O contrato de franquia é, por definição legal, um contrato empresarial. Trata-se de uma relação entre pessoas jurídicas independentes, na qual o franqueador cede ao franqueado o direito de uso de marca, métodos, know-how e modelo de negócio, mediante remuneração direta ou indireta, sem que haja qualquer relação de subordinação jurídica entre as partes. A própria Lei de Franquias deixa claro que essa relação não caracteriza vínculo empregatício, seja entre franqueador e franqueado, seja entre franqueador e os funcionários contratados pelo franqueado, inclusive durante as fases de treinamento inicial ou contínuo.
Esse ponto representa um avanço relevante em relação à legislação anterior, pois reafirma que o franqueado é o único empregador de seus trabalhadores, assumindo integralmente os riscos da atividade econômica, bem como todas as obrigações trabalhistas, previdenciárias e fiscais decorrentes das relações de emprego que estabelece. Assim, como regra geral, a franqueadora não pode ser responsabilizada pelo pagamento de salários, verbas rescisórias, encargos sociais ou indenizações trabalhistas devidas aos empregados das unidades franqueadas.
Autonomia do franqueado
A lógica por trás dessa previsão legal está diretamente relacionada à autonomia do franqueado na condução do seu negócio. Embora o sistema de franquias pressuponha padronização de marca, produtos e serviços, isso não se confunde com ingerência direta na gestão empresarial do franqueado, especialmente no que diz respeito à administração de pessoal. A orientação, o treinamento e a fiscalização voltados à preservação do padrão da rede não caracterizam, por si sós, subordinação trabalhista nem autorizam o reconhecimento de responsabilidade da franqueadora.

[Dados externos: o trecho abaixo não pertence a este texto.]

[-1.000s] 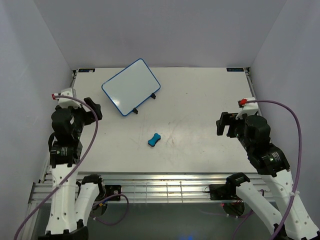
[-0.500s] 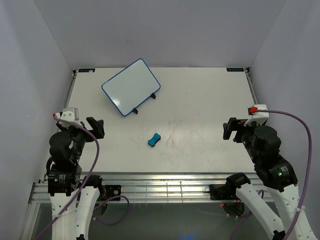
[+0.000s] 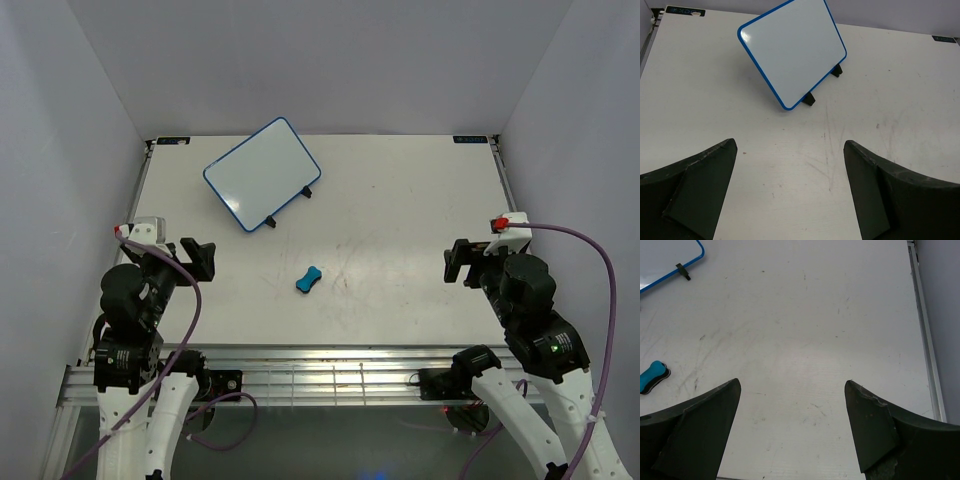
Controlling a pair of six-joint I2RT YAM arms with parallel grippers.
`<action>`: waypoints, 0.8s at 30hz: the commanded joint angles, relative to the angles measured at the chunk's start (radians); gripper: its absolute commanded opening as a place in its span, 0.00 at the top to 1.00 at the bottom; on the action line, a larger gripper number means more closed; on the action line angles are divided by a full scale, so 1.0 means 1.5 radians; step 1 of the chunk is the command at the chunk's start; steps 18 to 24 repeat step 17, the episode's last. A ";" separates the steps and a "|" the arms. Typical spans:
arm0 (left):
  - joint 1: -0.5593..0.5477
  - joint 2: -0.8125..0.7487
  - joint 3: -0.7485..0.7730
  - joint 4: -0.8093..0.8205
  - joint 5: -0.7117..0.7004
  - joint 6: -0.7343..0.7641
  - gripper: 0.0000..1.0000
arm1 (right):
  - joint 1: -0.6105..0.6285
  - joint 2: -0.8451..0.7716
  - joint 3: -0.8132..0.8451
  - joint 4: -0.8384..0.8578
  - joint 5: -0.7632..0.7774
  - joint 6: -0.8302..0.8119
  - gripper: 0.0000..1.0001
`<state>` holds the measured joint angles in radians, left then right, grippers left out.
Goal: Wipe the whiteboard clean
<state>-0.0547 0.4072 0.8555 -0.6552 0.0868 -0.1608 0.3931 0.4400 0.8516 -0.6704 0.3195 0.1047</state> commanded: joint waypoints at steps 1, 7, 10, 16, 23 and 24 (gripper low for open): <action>-0.003 -0.007 0.000 0.000 0.006 0.006 0.02 | 0.003 -0.004 -0.018 0.055 -0.019 0.005 0.10; -0.005 -0.012 0.006 -0.004 0.009 0.008 0.02 | 0.003 0.004 -0.017 0.053 -0.020 0.008 0.10; -0.004 -0.011 0.009 -0.008 0.003 0.005 0.02 | 0.003 0.001 -0.017 0.051 -0.016 0.006 0.10; -0.005 -0.011 0.009 -0.008 0.002 0.006 0.02 | 0.003 0.006 -0.019 0.043 -0.014 0.006 0.10; -0.004 -0.012 0.009 -0.008 0.001 0.006 0.02 | 0.003 0.007 -0.018 0.042 -0.012 0.006 0.10; -0.004 -0.012 0.009 -0.008 0.001 0.006 0.02 | 0.003 0.007 -0.018 0.042 -0.012 0.006 0.10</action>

A jurisprudência trabalhista, inclusive antes da vigência da atual Lei de Franquias, já vinha se consolidando no sentido de que a mera existência de contrato de franquia não é suficiente para atrair responsabilidade solidária ou subsidiária do franqueador. Com a nova legislação, esse entendimento foi reforçado, oferecendo às franqueadoras um respaldo legal mais robusto para afastar tentativas de equiparação da franquia à terceirização de mão de obra.

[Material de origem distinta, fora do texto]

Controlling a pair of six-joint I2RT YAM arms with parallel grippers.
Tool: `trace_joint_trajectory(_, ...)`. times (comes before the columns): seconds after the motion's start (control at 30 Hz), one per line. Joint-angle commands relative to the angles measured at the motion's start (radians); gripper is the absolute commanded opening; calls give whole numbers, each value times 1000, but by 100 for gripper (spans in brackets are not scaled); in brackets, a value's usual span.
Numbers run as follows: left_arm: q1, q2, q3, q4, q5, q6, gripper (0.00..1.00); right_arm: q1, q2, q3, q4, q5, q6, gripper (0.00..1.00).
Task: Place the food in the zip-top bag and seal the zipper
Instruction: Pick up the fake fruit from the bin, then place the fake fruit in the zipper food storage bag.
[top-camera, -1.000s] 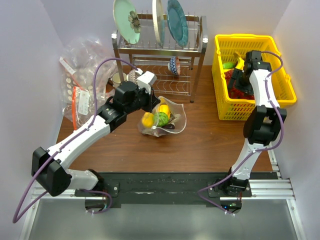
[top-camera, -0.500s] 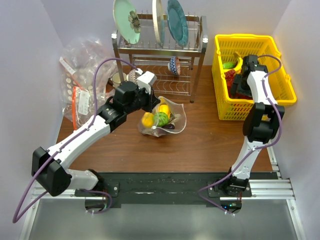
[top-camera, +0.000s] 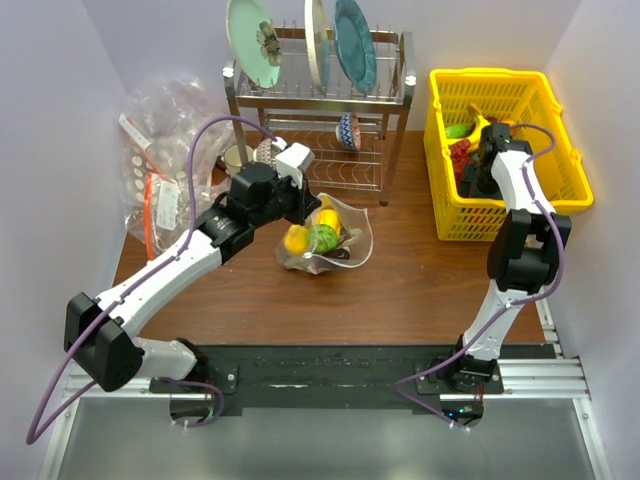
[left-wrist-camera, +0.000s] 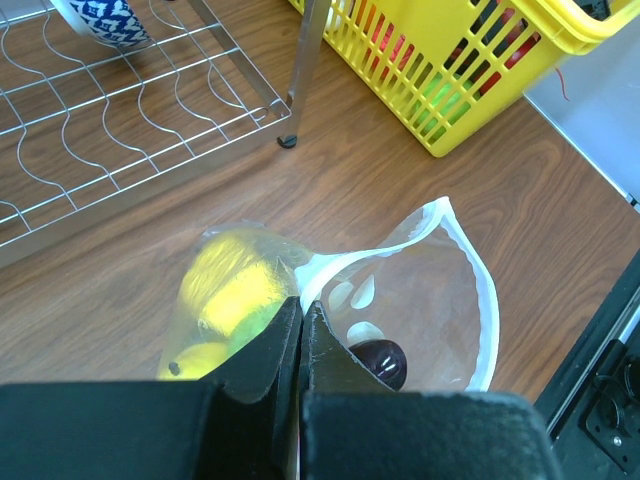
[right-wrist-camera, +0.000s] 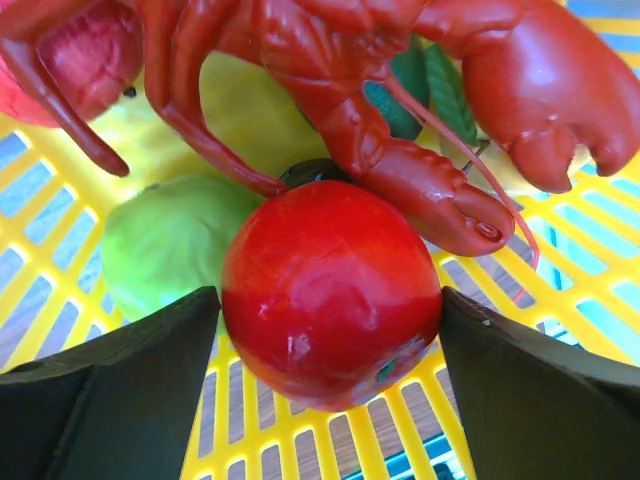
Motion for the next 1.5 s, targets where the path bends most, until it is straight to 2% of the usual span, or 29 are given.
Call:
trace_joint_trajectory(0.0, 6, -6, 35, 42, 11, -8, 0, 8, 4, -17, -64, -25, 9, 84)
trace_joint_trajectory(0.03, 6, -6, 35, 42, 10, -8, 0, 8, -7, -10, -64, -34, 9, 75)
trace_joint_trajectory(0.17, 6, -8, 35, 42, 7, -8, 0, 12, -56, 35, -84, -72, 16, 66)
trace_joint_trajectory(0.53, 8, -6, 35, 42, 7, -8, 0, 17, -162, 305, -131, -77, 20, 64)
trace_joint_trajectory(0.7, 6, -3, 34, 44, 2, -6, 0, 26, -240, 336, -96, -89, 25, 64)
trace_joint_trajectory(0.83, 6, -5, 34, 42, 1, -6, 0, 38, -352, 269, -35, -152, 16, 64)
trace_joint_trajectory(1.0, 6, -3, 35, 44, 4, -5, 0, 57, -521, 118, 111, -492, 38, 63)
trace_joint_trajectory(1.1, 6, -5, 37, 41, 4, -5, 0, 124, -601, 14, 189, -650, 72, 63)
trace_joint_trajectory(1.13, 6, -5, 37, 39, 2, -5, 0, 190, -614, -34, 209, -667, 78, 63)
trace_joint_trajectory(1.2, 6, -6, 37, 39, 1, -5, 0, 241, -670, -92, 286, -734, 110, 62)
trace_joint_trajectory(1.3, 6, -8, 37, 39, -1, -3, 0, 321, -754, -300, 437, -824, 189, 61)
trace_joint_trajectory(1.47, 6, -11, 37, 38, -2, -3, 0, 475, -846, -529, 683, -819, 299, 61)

Isso não significa, contudo, que a franqueadora esteja absolutamente imune a riscos trabalhistas. A Justiça do Trabalho segue orientada pelo princípio da primazia da realidade, segundo o qual os fatos efetivamente praticados prevalecem sobre a forma contratual adotada. Assim, situações excepcionais em que fique demonstrada ingerência excessiva da franqueadora na gestão de pessoal do franqueado, controle direto sobre jornada, contratação, demissão ou aplicação de sanções disciplinares podem levar ao reconhecimento de responsabilidade trabalhista, ainda que exista um contrato formal de franquia. Da mesma forma, a configuração de grupo econômico ou a utilização do contrato de franquia como instrumento para mascarar relações de emprego ou terceirizações irregulares pode atrair consequências jurídicas relevantes.
Conclusão
Nesse contexto, a Lei nº 13.966/2019 não deve ser interpretada como um salvo-conduto irrestrito, mas como um marco normativo que reforça a necessidade de respeito aos limites da relação de franquia. Para as franqueadoras, torna-se essencial estruturar contratos claros, adotar práticas de compliance e limitar sua atuação ao suporte estratégico e à preservação do padrão da rede, evitando qualquer interferência direta na gestão trabalhista das unidades franqueadas.

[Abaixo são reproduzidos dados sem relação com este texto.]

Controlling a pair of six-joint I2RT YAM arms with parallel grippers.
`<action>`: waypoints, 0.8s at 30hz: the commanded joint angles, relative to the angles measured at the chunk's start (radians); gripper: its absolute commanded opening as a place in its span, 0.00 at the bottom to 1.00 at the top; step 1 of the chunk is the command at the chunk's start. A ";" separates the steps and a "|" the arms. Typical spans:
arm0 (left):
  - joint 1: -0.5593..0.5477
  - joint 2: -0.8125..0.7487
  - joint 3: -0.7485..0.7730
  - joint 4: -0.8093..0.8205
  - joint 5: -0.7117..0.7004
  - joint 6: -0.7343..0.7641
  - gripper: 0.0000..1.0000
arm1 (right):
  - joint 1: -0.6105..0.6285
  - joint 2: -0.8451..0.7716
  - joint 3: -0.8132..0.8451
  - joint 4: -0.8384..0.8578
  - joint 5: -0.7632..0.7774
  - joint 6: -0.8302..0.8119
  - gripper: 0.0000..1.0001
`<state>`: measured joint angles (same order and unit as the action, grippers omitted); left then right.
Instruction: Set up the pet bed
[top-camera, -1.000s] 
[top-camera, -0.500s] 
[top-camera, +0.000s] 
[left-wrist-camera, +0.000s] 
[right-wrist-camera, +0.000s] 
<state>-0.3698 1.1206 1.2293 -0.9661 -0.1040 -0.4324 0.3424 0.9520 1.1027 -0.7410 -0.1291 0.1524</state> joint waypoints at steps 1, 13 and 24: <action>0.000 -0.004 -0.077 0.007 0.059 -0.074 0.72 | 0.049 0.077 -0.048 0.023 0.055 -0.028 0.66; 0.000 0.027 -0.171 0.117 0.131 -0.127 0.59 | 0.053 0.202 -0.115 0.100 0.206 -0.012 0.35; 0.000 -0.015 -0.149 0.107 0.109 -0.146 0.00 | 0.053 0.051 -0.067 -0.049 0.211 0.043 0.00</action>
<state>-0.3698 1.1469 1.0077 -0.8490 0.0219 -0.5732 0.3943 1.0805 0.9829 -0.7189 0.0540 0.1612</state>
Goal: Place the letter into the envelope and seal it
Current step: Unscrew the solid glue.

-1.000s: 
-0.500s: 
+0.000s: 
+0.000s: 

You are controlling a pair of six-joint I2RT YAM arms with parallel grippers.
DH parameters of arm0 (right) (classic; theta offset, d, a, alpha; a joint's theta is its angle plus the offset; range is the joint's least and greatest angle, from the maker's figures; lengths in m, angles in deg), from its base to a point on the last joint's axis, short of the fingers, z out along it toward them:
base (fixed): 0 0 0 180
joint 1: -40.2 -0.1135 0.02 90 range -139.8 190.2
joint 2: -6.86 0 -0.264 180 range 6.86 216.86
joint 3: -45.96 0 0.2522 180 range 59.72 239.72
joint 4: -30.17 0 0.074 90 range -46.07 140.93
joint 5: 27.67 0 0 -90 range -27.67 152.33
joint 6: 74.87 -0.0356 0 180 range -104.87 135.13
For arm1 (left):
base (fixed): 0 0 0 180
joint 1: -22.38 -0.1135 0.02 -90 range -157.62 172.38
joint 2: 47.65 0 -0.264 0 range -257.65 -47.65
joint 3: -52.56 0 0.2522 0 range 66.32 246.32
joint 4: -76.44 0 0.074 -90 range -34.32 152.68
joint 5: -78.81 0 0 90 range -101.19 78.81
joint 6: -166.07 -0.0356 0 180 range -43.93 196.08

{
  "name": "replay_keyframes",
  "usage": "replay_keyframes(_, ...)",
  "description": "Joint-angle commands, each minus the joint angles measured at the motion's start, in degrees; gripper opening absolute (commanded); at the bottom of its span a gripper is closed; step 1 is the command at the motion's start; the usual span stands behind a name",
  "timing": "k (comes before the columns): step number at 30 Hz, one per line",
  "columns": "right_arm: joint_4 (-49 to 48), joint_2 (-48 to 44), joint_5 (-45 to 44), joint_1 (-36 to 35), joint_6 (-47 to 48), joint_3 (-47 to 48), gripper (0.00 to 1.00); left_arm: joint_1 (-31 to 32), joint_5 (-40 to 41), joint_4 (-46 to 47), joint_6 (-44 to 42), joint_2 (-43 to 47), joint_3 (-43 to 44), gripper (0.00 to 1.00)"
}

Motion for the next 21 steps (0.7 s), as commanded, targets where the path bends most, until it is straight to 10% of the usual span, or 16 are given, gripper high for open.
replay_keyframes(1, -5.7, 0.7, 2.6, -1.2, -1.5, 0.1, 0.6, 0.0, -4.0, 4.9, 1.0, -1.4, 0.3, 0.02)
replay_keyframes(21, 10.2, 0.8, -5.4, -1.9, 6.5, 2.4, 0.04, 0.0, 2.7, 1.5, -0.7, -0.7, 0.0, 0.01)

Conclui-se, portanto, que a legislação atual consagrou a natureza empresarial do sistema de franquias e afastou, de forma expressa, a responsabilidade trabalhista das franqueadoras em relação aos empregados dos franqueados. Ainda assim, a observância rigorosa dos limites legais e contratuais permanece indispensável, sob pena de a realidade operacional se sobrepor à forma jurídica e gerar passivos trabalhistas que a própria Lei de Franquias buscou evitar.